Posted: Feb. 28, 2024

The recursion relation in the program K(n, x) has the following polynomial solution:

P := (n-x+1)*(n-x)*(3*n^2+2*x*n+3*n+x^2+x);

(Several computer algebra systems have code to find polynomial/rational/hypergeometric solutions.)

One can construct a new recurrence L such that the solutions of L are:

the solutions of the original recurrence, divided by P.

Since the original recurrence had P among its solutions, the new recurrence L will have P/P = 1 among its solutions. We can write L in Q(x, n)[Sn] where Sn is the shift operator, which sends f(n,x) to f(n+1,x).

Saying that 1 is a solution of L is equivalent to saying that L factors like this:

L = L1 * (Sn - 1)

for some L1 in Q(x, n)[Sn] where * = composition of operators.

If u is a solution of L1, then sum(u) is a solution of L, and P * sum(u) is a solution of the original recurrence.

Here `sum(u)' refers to an expression such that if you apply Sn - 1 to it, you get u. In Maple, `sum(u)' would be something like this:

ui := subs(n=i, u);

add( ui, i=0..n-1 );

because if you apply Sn - 1 to that you get:

add(ui, i=0..n) - add(ui, i=0..n-1) = subs(i = n, ui) = u.

After computing P and u, and putting them into a program, I get a program MyK(n, x)


MyK := proc(n,x) local i;

4*(x-n-1)*(x-n)*(3*n^2+2*n*x+x^2+3*n+x) * add(i/(i^2+i*x+x^2-1)/(x-i), i=1..n)
+
n/45*(n+1)*(250*n^4-456*n^3*x-198*n^2*x^2+494*n*x^3-45*x^4+500*n^3-684*n^2*x-198*n*x^2
+247*x^3+92*n^2-2*n*x+45*x^2-158*n+113*x)/(x^3-x)
end:


for which MyK(n, x) = K(n, x) for n = 1, 2, 3,... (PS. You can make K(n,x) shorter by returning 0 at n=0, and omitting the case `elif n = 2' Then the two programs also coincide at n = 0).

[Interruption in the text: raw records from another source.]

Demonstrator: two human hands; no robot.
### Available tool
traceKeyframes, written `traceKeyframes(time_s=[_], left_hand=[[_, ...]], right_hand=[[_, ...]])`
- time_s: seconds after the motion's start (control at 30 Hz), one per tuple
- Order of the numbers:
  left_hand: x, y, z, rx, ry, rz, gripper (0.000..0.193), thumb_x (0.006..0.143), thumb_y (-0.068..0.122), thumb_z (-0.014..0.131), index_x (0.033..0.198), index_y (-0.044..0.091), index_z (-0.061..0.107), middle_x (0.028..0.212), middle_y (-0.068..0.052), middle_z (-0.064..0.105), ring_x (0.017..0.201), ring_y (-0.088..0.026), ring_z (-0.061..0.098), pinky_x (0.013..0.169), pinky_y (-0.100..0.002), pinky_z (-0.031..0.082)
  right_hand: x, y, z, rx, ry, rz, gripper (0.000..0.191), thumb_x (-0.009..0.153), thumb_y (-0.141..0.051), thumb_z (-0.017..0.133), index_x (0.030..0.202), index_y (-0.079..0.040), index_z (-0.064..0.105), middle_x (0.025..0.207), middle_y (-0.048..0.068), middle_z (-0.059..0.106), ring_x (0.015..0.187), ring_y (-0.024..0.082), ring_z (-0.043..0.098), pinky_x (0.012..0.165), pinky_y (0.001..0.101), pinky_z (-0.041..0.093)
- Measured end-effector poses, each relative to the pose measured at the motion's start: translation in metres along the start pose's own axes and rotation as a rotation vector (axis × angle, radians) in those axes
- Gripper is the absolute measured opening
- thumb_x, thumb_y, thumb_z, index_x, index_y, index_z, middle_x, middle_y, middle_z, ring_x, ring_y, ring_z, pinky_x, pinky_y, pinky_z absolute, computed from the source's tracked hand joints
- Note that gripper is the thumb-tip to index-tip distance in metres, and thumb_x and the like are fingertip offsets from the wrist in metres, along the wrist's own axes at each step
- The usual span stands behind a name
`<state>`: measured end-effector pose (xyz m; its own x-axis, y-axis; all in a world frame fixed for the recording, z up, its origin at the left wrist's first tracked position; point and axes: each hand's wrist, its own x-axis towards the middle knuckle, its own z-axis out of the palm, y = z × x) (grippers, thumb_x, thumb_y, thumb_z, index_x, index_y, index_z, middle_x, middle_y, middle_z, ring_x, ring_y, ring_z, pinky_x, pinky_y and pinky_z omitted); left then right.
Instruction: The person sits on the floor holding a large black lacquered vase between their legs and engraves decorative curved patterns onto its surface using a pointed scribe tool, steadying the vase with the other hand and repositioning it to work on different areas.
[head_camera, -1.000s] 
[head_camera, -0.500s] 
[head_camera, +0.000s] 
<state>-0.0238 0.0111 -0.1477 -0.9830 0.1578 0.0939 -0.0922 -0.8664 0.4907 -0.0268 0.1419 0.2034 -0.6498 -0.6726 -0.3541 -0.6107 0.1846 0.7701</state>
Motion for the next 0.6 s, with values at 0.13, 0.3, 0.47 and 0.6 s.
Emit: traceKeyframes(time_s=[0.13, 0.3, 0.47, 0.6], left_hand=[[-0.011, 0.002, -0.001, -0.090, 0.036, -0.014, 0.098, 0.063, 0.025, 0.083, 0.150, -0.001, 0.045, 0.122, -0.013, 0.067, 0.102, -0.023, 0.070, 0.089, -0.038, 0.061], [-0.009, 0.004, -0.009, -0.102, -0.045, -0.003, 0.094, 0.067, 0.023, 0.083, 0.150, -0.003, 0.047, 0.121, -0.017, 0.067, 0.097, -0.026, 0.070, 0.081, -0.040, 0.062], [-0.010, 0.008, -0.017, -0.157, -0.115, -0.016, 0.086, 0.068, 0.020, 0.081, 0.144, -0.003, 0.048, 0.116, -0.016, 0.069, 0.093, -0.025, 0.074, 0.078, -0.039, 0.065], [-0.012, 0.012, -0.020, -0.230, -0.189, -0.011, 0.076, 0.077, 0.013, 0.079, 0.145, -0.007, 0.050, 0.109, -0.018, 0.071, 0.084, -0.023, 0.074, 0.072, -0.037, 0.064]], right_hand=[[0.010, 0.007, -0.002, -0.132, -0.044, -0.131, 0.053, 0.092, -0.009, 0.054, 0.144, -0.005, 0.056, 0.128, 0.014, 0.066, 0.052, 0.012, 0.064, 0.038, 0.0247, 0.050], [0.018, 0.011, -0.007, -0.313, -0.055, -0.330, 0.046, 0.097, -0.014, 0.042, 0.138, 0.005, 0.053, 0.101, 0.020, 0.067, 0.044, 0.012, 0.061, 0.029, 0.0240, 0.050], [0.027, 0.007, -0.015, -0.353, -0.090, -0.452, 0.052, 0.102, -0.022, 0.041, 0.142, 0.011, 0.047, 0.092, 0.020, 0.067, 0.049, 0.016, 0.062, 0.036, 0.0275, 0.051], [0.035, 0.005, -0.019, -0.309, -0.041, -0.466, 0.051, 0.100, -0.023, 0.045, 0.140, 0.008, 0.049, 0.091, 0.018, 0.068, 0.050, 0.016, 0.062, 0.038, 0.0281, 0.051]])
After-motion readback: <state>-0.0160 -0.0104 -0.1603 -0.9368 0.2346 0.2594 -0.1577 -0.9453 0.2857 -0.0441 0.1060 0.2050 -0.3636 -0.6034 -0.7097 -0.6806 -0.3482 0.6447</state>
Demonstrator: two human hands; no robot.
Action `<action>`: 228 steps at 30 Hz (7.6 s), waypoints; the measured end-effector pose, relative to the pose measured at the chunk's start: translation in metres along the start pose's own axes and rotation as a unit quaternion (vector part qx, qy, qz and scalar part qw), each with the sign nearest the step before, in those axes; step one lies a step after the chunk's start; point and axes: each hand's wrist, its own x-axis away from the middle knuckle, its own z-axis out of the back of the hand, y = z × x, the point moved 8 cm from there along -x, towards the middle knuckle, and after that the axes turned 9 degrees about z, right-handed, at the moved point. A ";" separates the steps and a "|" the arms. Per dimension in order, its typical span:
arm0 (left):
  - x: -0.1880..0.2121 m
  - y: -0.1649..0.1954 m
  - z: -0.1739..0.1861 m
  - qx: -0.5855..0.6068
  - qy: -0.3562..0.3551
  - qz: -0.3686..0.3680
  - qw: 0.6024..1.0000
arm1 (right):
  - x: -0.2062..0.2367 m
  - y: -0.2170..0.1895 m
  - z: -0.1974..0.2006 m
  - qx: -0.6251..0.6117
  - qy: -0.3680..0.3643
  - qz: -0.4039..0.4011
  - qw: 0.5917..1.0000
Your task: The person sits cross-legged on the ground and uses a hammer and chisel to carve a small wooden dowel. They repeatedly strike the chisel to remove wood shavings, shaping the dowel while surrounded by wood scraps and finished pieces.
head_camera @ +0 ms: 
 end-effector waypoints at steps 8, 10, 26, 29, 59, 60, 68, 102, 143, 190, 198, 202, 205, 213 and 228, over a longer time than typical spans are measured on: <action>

However, if I try to compute MyK(n, n+1) then I get a division by zero error. The reason is because u (which turns out to be an element of Q(n, x)), if you substitute n = i and then x = n+1, then it has a pole at i = n-1. This pole is at the last point of the summation interval i = 0..n-1.

To solve this problem, suppose that v is some rational function for which sum(v) is also rational. Then sum(u) is the same as sum(v) + sum(u - v).

This way we can do a couple of things: (1) choose v to cancel out the pole at i = n-1. That produces the program MyK(n, x) in my first e-mail. But we can also do this: (2) pick v in such a way that u - v is `small'. That produces the program MyK(n, x) in my second e-mail.

As for (2), I did that in an ad-hoc manner, but there are papers with systematic algorithms to decompose a rational function u as u1 + u2 where sum(u1) is a rational function and where u2 is as small as possible.